HumanCrafter: Synergizing Generalizable Human Reconstruction and Semantic 3D Segmentation¶
Conference: NeurIPS 2025 arXiv: 2511.00468 Code: https://paulpanwang.github.io/HumanCrafter Area: 3D Human Reconstruction / 3D Semantic Segmentation Keywords: 3D Gaussian Splatting, Human Reconstruction, 3D Semantic Segmentation, Single-Image Reconstruction, Multi-Task Learning, DINOv2
TL;DR¶
HumanCrafter is proposed as the first feed-forward framework that unifies single-image 3D human reconstruction with body-part semantic segmentation. A human geometry prior-guided Transformer aggregates multi-view features, while DINOv2 self-supervised semantic priors construct a 3D feature field. The method simultaneously surpasses existing SOTA in both 3D reconstruction and segmentation on 2K2K and THuman2.1.
Background & Motivation¶
Background: 3D human reconstruction has advanced rapidly in recent years — 3DGS enables real-time rendering, and large-scale reconstruction Transformers (LRM, GRM) achieve feed-forward generalization. However, 3D human semantic segmentation (body-part segmentation) remains an open problem.

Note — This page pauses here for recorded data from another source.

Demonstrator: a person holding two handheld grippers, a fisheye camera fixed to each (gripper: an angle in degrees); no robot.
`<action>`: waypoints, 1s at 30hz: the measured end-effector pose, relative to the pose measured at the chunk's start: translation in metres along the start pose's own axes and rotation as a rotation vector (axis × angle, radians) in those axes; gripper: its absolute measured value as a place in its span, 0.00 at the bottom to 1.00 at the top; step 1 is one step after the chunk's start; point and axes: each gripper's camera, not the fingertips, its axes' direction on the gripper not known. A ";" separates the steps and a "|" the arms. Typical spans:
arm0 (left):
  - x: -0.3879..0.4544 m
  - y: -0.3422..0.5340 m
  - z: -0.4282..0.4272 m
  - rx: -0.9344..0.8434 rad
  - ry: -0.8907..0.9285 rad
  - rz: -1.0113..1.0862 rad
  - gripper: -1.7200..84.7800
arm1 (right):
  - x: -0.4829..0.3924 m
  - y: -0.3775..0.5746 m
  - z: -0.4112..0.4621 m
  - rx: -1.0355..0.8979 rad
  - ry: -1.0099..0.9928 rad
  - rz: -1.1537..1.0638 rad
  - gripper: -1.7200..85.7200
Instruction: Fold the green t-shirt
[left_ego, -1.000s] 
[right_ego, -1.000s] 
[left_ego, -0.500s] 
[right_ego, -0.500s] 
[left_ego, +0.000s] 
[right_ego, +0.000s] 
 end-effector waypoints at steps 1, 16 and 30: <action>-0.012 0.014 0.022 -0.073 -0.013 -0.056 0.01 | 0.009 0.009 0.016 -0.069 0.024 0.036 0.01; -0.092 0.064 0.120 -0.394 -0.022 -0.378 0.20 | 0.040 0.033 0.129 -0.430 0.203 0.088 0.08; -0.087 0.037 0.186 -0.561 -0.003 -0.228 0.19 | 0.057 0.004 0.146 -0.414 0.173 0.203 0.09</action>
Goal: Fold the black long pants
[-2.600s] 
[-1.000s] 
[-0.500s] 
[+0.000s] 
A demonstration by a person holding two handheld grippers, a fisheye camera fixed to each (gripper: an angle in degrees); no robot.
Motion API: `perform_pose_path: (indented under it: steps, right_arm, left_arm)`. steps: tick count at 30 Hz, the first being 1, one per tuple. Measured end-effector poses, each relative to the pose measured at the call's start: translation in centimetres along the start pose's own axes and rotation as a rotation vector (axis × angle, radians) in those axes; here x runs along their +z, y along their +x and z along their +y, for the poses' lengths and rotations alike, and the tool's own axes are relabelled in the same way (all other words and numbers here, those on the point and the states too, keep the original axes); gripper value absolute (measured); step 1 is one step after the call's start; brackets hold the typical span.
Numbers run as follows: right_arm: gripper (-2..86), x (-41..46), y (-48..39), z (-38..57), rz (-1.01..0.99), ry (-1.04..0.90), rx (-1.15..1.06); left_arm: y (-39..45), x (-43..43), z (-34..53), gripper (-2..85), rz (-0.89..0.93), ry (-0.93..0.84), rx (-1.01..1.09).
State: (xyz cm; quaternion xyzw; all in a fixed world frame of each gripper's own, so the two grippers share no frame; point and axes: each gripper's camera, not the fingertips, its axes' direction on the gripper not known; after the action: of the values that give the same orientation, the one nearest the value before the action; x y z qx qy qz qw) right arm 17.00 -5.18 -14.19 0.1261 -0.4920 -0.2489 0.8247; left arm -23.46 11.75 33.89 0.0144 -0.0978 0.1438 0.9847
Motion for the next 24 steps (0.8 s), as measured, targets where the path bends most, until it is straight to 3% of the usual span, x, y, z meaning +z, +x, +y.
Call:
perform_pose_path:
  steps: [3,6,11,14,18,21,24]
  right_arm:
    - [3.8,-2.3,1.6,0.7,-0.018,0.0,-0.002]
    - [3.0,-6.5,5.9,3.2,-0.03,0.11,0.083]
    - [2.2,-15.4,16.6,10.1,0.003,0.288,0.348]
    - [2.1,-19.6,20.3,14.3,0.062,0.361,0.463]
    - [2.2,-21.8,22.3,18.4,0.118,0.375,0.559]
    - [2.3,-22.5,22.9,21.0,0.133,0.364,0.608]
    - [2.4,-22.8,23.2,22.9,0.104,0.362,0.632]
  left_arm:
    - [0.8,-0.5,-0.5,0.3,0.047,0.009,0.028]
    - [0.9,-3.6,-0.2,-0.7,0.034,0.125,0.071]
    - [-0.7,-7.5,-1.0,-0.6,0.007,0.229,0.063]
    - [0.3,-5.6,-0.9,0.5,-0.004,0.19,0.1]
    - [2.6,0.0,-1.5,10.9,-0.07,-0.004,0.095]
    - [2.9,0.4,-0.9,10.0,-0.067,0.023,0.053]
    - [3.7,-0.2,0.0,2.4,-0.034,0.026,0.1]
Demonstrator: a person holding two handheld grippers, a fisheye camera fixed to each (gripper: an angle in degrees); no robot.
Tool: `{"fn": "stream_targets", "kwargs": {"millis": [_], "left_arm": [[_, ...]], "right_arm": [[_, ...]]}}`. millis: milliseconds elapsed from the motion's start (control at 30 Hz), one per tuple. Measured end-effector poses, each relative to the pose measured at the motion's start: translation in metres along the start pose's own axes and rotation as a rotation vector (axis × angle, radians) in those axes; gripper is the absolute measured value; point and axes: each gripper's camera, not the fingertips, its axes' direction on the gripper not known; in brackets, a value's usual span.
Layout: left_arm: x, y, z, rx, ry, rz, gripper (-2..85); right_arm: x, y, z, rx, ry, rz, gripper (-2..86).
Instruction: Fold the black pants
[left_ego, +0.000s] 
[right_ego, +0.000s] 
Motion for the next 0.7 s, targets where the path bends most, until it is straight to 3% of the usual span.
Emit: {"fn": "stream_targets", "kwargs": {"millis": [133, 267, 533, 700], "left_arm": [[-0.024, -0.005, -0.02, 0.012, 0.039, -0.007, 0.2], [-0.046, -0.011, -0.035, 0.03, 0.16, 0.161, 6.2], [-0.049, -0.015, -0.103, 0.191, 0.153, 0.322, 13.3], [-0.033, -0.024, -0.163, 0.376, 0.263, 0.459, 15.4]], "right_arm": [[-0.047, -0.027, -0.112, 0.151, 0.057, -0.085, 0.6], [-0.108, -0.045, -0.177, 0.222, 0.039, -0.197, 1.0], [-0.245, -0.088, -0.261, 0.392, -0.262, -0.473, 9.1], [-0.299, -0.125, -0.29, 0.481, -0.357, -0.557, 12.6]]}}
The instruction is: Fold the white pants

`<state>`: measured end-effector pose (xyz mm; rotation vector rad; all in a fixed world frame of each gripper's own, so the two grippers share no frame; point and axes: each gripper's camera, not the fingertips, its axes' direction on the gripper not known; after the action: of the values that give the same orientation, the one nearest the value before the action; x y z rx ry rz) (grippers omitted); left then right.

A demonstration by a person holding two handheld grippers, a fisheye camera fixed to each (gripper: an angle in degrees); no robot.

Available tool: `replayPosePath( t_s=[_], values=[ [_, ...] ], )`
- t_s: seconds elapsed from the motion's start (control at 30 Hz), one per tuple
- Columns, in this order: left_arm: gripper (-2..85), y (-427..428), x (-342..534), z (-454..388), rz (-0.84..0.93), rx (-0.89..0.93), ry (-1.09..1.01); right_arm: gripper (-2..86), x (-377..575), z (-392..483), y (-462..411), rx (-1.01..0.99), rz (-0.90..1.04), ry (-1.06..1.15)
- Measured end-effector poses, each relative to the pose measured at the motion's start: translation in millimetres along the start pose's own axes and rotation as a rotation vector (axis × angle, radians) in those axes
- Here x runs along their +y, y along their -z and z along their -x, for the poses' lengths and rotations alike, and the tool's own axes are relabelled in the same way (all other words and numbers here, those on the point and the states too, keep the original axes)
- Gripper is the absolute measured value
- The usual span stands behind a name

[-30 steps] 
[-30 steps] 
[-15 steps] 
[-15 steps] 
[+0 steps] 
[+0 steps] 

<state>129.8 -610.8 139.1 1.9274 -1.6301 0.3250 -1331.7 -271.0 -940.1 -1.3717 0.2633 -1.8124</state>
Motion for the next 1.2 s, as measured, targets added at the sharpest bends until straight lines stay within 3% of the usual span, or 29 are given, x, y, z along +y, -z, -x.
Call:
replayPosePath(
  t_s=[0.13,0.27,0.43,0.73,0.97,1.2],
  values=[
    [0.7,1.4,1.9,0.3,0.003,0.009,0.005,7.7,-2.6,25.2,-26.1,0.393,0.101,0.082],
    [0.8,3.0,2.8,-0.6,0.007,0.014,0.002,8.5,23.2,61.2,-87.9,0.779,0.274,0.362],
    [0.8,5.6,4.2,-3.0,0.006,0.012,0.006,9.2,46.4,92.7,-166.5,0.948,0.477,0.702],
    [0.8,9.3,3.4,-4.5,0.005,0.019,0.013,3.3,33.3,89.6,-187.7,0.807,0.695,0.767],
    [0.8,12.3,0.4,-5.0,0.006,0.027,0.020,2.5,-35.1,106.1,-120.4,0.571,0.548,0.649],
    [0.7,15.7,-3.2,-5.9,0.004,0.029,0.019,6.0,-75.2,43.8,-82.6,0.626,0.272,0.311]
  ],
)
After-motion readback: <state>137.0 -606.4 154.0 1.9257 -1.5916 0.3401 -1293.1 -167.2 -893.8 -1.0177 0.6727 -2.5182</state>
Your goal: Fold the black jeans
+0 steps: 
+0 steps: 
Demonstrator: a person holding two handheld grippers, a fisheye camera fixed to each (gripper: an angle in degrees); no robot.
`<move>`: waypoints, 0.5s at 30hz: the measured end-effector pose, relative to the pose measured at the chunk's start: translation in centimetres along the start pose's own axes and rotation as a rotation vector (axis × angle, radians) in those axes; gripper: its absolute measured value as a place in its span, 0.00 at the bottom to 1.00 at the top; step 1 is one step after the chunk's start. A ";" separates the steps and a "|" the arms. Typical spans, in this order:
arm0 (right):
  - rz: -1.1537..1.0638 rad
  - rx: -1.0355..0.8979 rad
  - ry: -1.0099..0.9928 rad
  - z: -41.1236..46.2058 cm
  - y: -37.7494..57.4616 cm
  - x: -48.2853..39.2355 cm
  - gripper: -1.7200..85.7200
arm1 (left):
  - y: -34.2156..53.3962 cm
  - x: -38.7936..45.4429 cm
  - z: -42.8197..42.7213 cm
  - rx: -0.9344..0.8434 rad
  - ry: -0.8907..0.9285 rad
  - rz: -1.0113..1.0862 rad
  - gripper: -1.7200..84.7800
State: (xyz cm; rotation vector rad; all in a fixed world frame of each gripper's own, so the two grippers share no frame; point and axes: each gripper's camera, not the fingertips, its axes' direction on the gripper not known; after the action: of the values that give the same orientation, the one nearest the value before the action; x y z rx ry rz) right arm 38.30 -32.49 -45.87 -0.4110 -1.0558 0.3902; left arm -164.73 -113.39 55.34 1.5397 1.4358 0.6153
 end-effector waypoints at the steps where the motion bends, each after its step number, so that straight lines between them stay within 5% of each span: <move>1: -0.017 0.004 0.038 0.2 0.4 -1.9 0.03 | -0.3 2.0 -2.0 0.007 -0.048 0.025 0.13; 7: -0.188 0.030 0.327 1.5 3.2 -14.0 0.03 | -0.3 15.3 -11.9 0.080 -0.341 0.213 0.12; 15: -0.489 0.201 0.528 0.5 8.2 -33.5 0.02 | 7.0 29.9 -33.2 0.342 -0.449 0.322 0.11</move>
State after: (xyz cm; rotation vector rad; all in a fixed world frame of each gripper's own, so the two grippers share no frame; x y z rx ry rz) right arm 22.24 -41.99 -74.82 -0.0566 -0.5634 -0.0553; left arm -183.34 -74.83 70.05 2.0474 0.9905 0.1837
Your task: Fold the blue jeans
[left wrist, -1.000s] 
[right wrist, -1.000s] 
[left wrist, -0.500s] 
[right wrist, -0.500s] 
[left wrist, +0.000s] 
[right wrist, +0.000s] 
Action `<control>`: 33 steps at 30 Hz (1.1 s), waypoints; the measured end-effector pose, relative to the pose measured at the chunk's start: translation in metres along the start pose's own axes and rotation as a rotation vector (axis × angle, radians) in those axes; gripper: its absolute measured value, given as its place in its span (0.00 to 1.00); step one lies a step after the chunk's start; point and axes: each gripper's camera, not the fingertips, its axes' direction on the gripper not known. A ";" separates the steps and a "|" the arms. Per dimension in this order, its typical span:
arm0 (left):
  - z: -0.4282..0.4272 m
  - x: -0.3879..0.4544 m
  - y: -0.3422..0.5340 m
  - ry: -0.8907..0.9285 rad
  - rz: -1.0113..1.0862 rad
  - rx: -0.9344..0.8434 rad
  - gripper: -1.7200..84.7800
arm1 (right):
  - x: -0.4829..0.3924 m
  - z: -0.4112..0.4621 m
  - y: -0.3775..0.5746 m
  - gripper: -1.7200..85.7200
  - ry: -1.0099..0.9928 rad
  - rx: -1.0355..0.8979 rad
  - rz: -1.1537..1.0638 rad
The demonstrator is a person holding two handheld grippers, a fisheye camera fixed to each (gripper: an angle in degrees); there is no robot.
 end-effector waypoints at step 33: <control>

Limitations of Prior Work: - 2D human segmentation models (e.g., Sapiens) cannot guarantee 3D consistency — segmentation results across different viewpoints are incoherent. - Two-stage pipelines (reconstruct first, then apply 2D segmentation) are inefficient, 3D-inconsistent, and engineering-heavy. - General-purpose 3D reconstruction models (LGM, GRM) lack human-specific priors, resulting in poor reconstruction quality at joints and clothing details. - 3D human semantic datasets are scarce — annotated multi-view body segmentation data is largely unavailable.
Core Idea: Build a unified framework in which 3D reconstruction and 3D semantic segmentation mutually benefit — sharing 3D Gaussian parameters, where the reconstruction task provides geometric constraints and the segmentation task provides semantic regularization.
Method¶
Overall Architecture¶
Given a single RGB image \(\mathbf{I} \in \mathbb{R}^{H \times W \times 3}\) as input, the framework outputs semantically enriched 3D Gaussian primitives (VersatileSplats) that simultaneously support novel-view synthesis and body-part segmentation.
1. Human Prior-Guided Feature Aggregation (Sec 3.1)¶
Diffusion Prior: A pretrained SV3D model generates multi-view images, guided geometrically by SMPL side-view normal maps. Multi-view images are concatenated with Plücker embeddings and divided into patch tokens \(\mathbf{F}_i \in \mathbb{R}^{(h \times w) \times d_1}\).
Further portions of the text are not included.